Your response should give back each record exactly, word for word.

§ **MATERIAL SUPPLIED**
'''

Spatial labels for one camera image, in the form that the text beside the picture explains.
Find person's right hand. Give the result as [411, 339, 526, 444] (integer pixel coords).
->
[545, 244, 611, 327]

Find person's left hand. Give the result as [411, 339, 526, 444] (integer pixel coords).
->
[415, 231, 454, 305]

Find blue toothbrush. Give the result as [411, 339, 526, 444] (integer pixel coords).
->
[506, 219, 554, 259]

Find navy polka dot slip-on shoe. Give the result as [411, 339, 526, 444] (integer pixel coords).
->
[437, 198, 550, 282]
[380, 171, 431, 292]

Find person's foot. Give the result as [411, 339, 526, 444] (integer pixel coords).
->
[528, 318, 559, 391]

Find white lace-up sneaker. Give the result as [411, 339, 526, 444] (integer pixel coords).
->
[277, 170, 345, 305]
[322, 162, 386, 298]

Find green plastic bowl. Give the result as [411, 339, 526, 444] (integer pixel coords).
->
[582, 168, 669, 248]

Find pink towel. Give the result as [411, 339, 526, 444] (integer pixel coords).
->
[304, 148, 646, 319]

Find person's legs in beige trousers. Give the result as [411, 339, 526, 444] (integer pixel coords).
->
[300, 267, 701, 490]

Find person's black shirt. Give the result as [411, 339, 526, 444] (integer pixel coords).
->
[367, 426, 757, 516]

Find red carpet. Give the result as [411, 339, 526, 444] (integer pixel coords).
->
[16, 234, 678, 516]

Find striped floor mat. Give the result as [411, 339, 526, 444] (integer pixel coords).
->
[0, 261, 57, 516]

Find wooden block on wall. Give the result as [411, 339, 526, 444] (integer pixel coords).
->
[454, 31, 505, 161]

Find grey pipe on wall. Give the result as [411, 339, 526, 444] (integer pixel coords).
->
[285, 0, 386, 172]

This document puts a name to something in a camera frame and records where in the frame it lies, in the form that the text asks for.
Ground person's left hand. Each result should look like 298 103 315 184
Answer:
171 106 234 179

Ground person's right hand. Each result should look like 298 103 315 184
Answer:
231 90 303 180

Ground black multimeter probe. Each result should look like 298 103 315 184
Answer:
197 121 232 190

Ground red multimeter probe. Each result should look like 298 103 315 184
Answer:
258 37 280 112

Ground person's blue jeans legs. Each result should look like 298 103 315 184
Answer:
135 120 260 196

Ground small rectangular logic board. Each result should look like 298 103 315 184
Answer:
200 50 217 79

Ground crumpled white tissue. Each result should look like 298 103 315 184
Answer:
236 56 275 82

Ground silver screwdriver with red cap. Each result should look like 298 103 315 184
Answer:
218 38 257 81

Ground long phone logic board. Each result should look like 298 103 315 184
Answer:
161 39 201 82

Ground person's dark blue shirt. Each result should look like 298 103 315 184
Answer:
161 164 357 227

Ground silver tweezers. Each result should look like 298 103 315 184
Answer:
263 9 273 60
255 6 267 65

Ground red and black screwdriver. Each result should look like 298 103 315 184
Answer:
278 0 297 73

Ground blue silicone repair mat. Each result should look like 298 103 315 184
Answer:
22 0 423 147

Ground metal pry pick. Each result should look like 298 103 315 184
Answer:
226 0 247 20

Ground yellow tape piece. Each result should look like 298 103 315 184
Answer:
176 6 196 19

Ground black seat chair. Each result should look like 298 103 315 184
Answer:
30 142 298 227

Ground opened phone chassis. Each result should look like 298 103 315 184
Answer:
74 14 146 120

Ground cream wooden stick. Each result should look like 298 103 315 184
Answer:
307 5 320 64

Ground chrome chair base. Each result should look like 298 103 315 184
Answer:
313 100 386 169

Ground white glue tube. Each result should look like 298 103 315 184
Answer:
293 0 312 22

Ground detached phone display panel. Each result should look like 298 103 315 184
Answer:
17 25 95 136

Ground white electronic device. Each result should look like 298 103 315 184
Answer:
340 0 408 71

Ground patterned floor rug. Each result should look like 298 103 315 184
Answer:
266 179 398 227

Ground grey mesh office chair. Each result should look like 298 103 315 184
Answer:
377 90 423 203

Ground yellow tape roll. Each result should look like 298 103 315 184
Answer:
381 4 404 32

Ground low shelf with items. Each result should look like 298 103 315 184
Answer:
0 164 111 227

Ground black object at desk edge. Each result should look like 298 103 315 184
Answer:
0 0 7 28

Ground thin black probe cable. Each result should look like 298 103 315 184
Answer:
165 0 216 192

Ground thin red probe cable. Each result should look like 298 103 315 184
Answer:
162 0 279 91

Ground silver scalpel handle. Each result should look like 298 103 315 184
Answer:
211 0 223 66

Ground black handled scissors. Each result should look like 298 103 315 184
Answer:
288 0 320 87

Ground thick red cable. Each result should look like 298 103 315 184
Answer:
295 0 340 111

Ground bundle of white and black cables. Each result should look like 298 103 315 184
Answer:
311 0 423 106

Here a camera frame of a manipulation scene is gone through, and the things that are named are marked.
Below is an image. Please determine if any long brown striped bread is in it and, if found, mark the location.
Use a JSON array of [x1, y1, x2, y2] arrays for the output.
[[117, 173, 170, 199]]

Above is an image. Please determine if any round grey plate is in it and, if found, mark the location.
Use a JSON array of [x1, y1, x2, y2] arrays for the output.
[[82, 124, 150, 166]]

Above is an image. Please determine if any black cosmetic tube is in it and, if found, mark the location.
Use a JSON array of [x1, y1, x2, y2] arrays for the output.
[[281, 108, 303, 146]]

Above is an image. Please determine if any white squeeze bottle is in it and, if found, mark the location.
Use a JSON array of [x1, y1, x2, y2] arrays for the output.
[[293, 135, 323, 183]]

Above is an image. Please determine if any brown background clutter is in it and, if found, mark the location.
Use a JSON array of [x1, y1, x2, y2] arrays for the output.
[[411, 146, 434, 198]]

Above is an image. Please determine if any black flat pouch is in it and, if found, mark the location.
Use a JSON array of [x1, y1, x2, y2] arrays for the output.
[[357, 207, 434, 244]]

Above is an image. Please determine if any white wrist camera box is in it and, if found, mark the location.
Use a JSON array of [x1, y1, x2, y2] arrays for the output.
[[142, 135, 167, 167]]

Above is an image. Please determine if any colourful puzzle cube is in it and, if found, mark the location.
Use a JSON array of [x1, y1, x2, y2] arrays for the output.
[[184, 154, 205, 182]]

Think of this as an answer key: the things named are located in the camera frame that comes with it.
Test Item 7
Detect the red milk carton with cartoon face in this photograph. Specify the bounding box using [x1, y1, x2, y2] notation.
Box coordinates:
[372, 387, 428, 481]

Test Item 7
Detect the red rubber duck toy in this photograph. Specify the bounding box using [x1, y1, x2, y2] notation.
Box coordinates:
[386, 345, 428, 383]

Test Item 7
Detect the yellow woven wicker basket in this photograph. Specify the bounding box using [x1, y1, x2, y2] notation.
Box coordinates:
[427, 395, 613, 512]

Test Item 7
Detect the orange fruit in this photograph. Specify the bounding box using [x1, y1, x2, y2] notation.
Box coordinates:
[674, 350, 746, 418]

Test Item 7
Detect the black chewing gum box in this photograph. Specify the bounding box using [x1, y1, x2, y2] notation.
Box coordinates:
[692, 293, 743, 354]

'''

§ **SOLVED PROBLEM**
Spatial labels for one camera image, in the form that the text beside the picture explains.
Find person's right hand. Give the result as [411, 339, 526, 444] (integer pixel coords).
->
[545, 244, 611, 327]

Find person's left hand. Give the result as [411, 339, 526, 444] (integer pixel coords).
->
[415, 231, 454, 305]

Find blue toothbrush. Give the result as [411, 339, 526, 444] (integer pixel coords).
->
[506, 219, 554, 259]

Find navy polka dot slip-on shoe. Give the result as [411, 339, 526, 444] (integer pixel coords).
->
[437, 198, 550, 282]
[380, 171, 431, 292]

Find person's foot. Give the result as [411, 339, 526, 444] (integer pixel coords).
->
[528, 318, 559, 391]

Find white lace-up sneaker. Give the result as [411, 339, 526, 444] (integer pixel coords).
->
[277, 170, 345, 305]
[322, 162, 386, 298]

Find green plastic bowl. Give the result as [411, 339, 526, 444] (integer pixel coords).
->
[582, 168, 669, 248]

Find pink towel. Give the result as [411, 339, 526, 444] (integer pixel coords).
->
[304, 148, 646, 319]

Find person's legs in beige trousers. Give the result as [411, 339, 526, 444] (integer pixel coords).
->
[300, 267, 701, 490]

Find person's black shirt. Give the result as [411, 339, 526, 444] (integer pixel coords).
->
[367, 426, 757, 516]

Find red carpet. Give the result as [411, 339, 526, 444] (integer pixel coords).
->
[16, 234, 678, 516]

Find striped floor mat. Give the result as [411, 339, 526, 444] (integer pixel coords).
->
[0, 261, 57, 516]

Find wooden block on wall. Give the result as [411, 339, 526, 444] (integer pixel coords).
->
[454, 31, 505, 161]

Find grey pipe on wall. Give the result as [411, 339, 526, 444] (integer pixel coords).
->
[285, 0, 386, 172]

This document puts a name to something in a camera frame and records where in the frame it lies, in the form that the text asks for.
Ground person's left hand. Each result should look like 298 103 315 184
Answer:
171 106 234 179

Ground person's right hand. Each result should look like 298 103 315 184
Answer:
231 90 303 180

Ground black multimeter probe. Each result should look like 298 103 315 184
Answer:
197 121 232 190

Ground red multimeter probe. Each result should look like 298 103 315 184
Answer:
258 37 280 112

Ground person's blue jeans legs. Each result should look like 298 103 315 184
Answer:
135 120 260 196

Ground small rectangular logic board. Each result should look like 298 103 315 184
Answer:
200 50 217 79

Ground crumpled white tissue. Each result should look like 298 103 315 184
Answer:
236 56 275 82

Ground silver screwdriver with red cap. Each result should look like 298 103 315 184
Answer:
218 38 257 81

Ground long phone logic board. Each result should look like 298 103 315 184
Answer:
161 39 201 82

Ground person's dark blue shirt. Each result should look like 298 103 315 184
Answer:
161 164 357 227

Ground silver tweezers. Each result should look like 298 103 315 184
Answer:
263 9 273 60
255 6 267 65

Ground red and black screwdriver. Each result should look like 298 103 315 184
Answer:
278 0 297 73

Ground blue silicone repair mat. Each result should look like 298 103 315 184
Answer:
22 0 423 147

Ground metal pry pick. Each result should look like 298 103 315 184
Answer:
226 0 247 20

Ground yellow tape piece. Each result should look like 298 103 315 184
Answer:
176 6 196 19

Ground black seat chair. Each result should look like 298 103 315 184
Answer:
30 142 298 227

Ground opened phone chassis. Each result should look like 298 103 315 184
Answer:
74 14 146 120

Ground cream wooden stick. Each result should look like 298 103 315 184
Answer:
307 5 320 64

Ground chrome chair base. Each result should look like 298 103 315 184
Answer:
313 100 386 169

Ground white glue tube. Each result should look like 298 103 315 184
Answer:
293 0 312 22

Ground detached phone display panel. Each result should look like 298 103 315 184
Answer:
17 25 95 136

Ground white electronic device. Each result should look like 298 103 315 184
Answer:
340 0 408 71

Ground patterned floor rug. Each result should look like 298 103 315 184
Answer:
266 179 398 227

Ground grey mesh office chair. Each result should look like 298 103 315 184
Answer:
377 90 423 203

Ground yellow tape roll. Each result should look like 298 103 315 184
Answer:
381 4 404 32

Ground low shelf with items. Each result should look like 298 103 315 184
Answer:
0 164 111 227

Ground black object at desk edge. Each result should look like 298 103 315 184
Answer:
0 0 7 28

Ground thin black probe cable. Each result should look like 298 103 315 184
Answer:
165 0 216 192

Ground thin red probe cable. Each result should look like 298 103 315 184
Answer:
162 0 279 91

Ground silver scalpel handle. Each result should look like 298 103 315 184
Answer:
211 0 223 66

Ground black handled scissors. Each result should look like 298 103 315 184
Answer:
288 0 320 87

Ground thick red cable. Each result should look like 298 103 315 184
Answer:
295 0 340 111

Ground bundle of white and black cables. Each result should look like 298 103 315 184
Answer:
311 0 423 106

Here a camera frame of a manipulation scene is gone through, and the things that are named are marked.
Below is an image. Please determine if any long brown striped bread is in it and, if found, mark the location.
Use a JSON array of [x1, y1, x2, y2] arrays for the output.
[[117, 173, 170, 199]]

Above is an image. Please determine if any round grey plate is in it and, if found, mark the location.
Use a JSON array of [x1, y1, x2, y2] arrays for the output.
[[82, 124, 150, 166]]

Above is an image. Please determine if any black cosmetic tube is in it and, if found, mark the location.
Use a JSON array of [x1, y1, x2, y2] arrays for the output.
[[281, 108, 303, 146]]

Above is an image. Please determine if any white squeeze bottle is in it and, if found, mark the location.
Use a JSON array of [x1, y1, x2, y2] arrays for the output.
[[293, 135, 323, 183]]

Above is an image. Please determine if any brown background clutter is in it and, if found, mark the location.
Use a JSON array of [x1, y1, x2, y2] arrays for the output.
[[411, 146, 434, 198]]

Above is an image. Please determine if any black flat pouch is in it and, if found, mark the location.
Use a JSON array of [x1, y1, x2, y2] arrays for the output.
[[357, 207, 434, 244]]

Above is an image. Please determine if any white wrist camera box is in it and, if found, mark the location.
Use a JSON array of [x1, y1, x2, y2] arrays for the output.
[[142, 135, 167, 167]]

Above is an image. Please determine if any colourful puzzle cube is in it and, if found, mark the location.
Use a JSON array of [x1, y1, x2, y2] arrays for the output.
[[184, 154, 205, 182]]

Think of this as an answer key: the things named are located in the camera frame that comes with it.
Test Item 7
Detect the red milk carton with cartoon face in this photograph. Specify the bounding box using [x1, y1, x2, y2] notation.
Box coordinates:
[372, 387, 428, 481]

Test Item 7
Detect the red rubber duck toy in this photograph. Specify the bounding box using [x1, y1, x2, y2] notation.
Box coordinates:
[386, 345, 428, 383]

Test Item 7
Detect the yellow woven wicker basket in this photograph. Specify the bounding box using [x1, y1, x2, y2] notation.
Box coordinates:
[427, 395, 613, 512]

Test Item 7
Detect the orange fruit in this photograph. Specify the bounding box using [x1, y1, x2, y2] notation.
Box coordinates:
[674, 350, 746, 418]

Test Item 7
Detect the black chewing gum box in this photograph. Specify the bounding box using [x1, y1, x2, y2] notation.
Box coordinates:
[692, 293, 743, 354]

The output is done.